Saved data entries
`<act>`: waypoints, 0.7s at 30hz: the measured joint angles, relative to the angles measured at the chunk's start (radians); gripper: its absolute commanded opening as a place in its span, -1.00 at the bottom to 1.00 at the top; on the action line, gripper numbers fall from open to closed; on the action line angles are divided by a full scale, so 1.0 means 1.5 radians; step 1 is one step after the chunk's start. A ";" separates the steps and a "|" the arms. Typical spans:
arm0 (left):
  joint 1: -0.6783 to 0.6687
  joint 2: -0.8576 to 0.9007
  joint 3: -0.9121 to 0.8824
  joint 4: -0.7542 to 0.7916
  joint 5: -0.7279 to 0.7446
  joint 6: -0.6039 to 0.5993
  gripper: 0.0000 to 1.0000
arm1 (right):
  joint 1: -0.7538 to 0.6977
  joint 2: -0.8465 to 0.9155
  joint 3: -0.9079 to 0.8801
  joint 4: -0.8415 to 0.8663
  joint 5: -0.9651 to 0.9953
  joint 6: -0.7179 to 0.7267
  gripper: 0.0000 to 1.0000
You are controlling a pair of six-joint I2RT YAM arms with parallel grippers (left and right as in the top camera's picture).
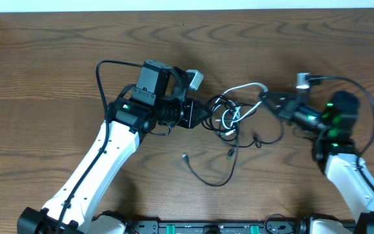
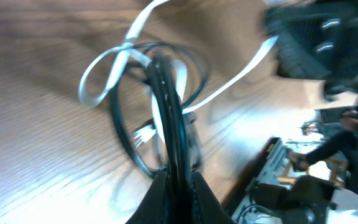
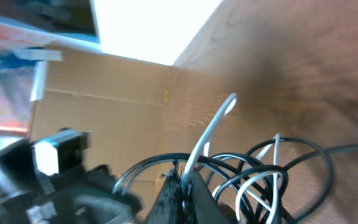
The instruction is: Untangle cables
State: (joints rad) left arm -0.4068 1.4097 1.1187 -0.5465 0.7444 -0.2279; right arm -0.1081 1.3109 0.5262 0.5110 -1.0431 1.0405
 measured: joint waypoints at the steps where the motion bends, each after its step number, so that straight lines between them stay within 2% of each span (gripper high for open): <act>1: 0.000 0.000 0.000 -0.006 -0.014 0.000 -0.84 | -0.025 0.000 0.000 0.022 -0.020 0.010 -0.98; 3: 0.000 0.000 0.000 -0.016 -0.038 0.000 -0.76 | -0.062 -0.001 0.000 0.063 -0.053 0.031 -0.98; 5: 0.000 0.000 0.000 -0.023 -0.063 0.001 -0.23 | -0.096 -0.002 -0.001 0.122 -0.087 0.066 -0.98; 6: 0.000 0.000 0.000 -0.025 -0.076 0.001 0.64 | -0.107 -0.002 -0.001 0.146 -0.099 0.081 -0.98; 7: 0.000 0.000 0.000 -0.026 -0.085 0.002 0.83 | -0.116 -0.002 -0.001 0.173 -0.112 0.097 -0.98; 11: 0.000 0.000 0.000 -0.027 -0.112 -0.006 0.85 | -0.125 -0.003 -0.001 0.250 -0.146 0.144 -0.98; 21: -0.001 0.000 0.000 -0.033 -0.129 -0.021 0.86 | -0.125 -0.003 -0.001 0.253 -0.118 0.155 -0.98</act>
State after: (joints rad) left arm -0.4080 1.4097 1.1187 -0.5953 0.5507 -0.2588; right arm -0.2955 1.3060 0.5243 0.8902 -1.2198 1.2724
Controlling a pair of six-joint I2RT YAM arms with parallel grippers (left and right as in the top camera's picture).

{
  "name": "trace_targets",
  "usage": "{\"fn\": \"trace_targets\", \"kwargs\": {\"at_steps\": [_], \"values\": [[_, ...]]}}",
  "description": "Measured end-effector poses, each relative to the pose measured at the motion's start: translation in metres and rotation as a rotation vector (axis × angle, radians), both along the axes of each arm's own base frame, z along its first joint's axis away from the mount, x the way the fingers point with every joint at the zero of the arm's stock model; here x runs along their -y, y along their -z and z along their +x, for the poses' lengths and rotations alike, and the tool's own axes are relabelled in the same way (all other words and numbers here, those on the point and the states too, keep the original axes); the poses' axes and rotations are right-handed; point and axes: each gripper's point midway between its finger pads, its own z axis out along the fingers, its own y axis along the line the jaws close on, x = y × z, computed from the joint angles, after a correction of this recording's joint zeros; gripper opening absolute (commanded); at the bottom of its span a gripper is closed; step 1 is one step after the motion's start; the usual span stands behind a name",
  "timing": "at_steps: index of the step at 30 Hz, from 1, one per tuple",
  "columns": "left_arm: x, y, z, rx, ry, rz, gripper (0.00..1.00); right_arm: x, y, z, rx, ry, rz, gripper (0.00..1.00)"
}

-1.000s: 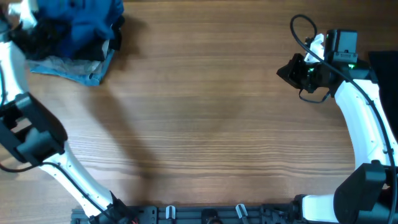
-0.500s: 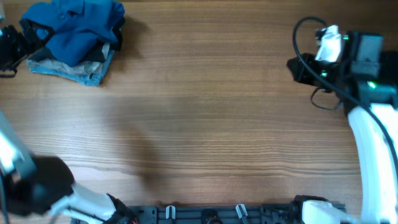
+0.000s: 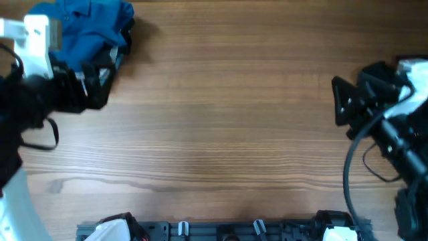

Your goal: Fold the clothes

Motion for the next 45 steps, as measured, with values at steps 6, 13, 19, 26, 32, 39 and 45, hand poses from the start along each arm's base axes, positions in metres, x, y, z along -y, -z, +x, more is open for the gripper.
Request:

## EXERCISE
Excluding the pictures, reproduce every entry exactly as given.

## EXERCISE ANSWER
`<act>`: waypoints, 0.7s at 30hz: the measured joint angles, relative to the angles measured at the chunk's start (radians); gripper: its absolute commanded opening as a place in its span, -1.00 at the bottom to 1.00 at the top; on the action line, gripper numbers fall from open to closed; on the action line angles are divided by a full scale, so 1.0 means 1.5 radians; step 1 is one step after the chunk's start. A ";" separates the steps and a "|" the arms. Typical spans:
arm0 (left):
  joint 1: -0.6783 to 0.6687
  joint 2: -0.8576 to 0.9007
  joint 3: -0.9121 to 0.8824
  joint 4: -0.7542 to 0.7916
  joint 5: -0.7279 to 0.7446
  joint 6: -0.6039 to 0.5993
  gripper: 0.0000 to 1.0000
arm1 (right):
  joint 1: -0.7538 to 0.6977
  joint 2: -0.8465 to 0.9155
  joint 3: -0.9079 to 0.8801
  joint 4: -0.8415 to 0.8663
  joint 5: -0.9651 to 0.9953
  joint 6: -0.7179 to 0.7267
  gripper: 0.0000 to 1.0000
You are controlling a pair of six-joint I2RT YAM arms with parallel grippers (left and right as in the top camera's picture).
The instruction is: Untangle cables
State: (joints rad) left arm -0.4068 1.4097 1.1187 -0.5465 0.7444 -0.2279; right arm -0.1081 1.3109 0.5262 0.5110 -1.0431 1.0405
 measured: joint waypoints at the steps where the motion bends, each after its step number, so that straight lines between them stay within 2% of each span (gripper high for open): <act>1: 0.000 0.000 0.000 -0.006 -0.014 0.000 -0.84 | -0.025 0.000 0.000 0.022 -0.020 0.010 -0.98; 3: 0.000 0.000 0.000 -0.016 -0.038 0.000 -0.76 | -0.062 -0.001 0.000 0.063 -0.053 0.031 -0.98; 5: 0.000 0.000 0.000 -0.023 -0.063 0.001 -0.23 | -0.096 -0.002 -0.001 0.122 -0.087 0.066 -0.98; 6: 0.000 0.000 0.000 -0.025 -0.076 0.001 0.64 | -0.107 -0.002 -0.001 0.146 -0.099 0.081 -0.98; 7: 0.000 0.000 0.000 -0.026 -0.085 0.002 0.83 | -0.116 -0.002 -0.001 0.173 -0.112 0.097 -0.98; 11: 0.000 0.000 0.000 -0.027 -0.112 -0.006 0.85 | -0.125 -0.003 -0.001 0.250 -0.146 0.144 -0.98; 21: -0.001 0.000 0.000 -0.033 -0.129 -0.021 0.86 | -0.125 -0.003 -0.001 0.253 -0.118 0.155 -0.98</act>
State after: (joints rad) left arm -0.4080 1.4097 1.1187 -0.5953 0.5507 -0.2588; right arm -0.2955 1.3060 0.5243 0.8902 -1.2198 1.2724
Controlling a pair of six-joint I2RT YAM arms with parallel grippers (left and right as in the top camera's picture).

{
  "name": "trace_targets",
  "usage": "{\"fn\": \"trace_targets\", \"kwargs\": {\"at_steps\": [_], \"values\": [[_, ...]]}}",
  "description": "Measured end-effector poses, each relative to the pose measured at the motion's start: translation in metres and rotation as a rotation vector (axis × angle, radians), both along the axes of each arm's own base frame, z along its first joint's axis away from the mount, x the way the fingers point with every joint at the zero of the arm's stock model; here x runs along their -y, y along their -z and z along their +x, for the poses' lengths and rotations alike, and the tool's own axes are relabelled in the same way (all other words and numbers here, those on the point and the states too, keep the original axes); the poses' axes and rotations are right-handed; point and axes: each gripper's point midway between its finger pads, its own z axis out along the fingers, its own y axis along the line the jaws close on, x = y × z, computed from the joint angles, after a correction of this recording's joint zeros; gripper opening absolute (commanded); at the bottom of its span a gripper is closed; step 1 is one step after the motion's start; the usual span stands behind a name",
  "timing": "at_steps: index of the step at 30 Hz, from 1, one per tuple",
  "columns": "left_arm: x, y, z, rx, ry, rz, gripper (0.00..1.00); right_arm: x, y, z, rx, ry, rz, gripper (0.00..1.00)"
}

-1.000s: 
-0.500s: 
+0.000s: 

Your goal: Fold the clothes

Motion for the next 45 steps, as measured, with values at steps 6, 13, 19, 26, 32, 39 and 45, hand poses from the start along each arm's base axes, positions in metres, x, y, z along -y, -z, +x, more is open for the gripper.
Request:

The output as shown is complete.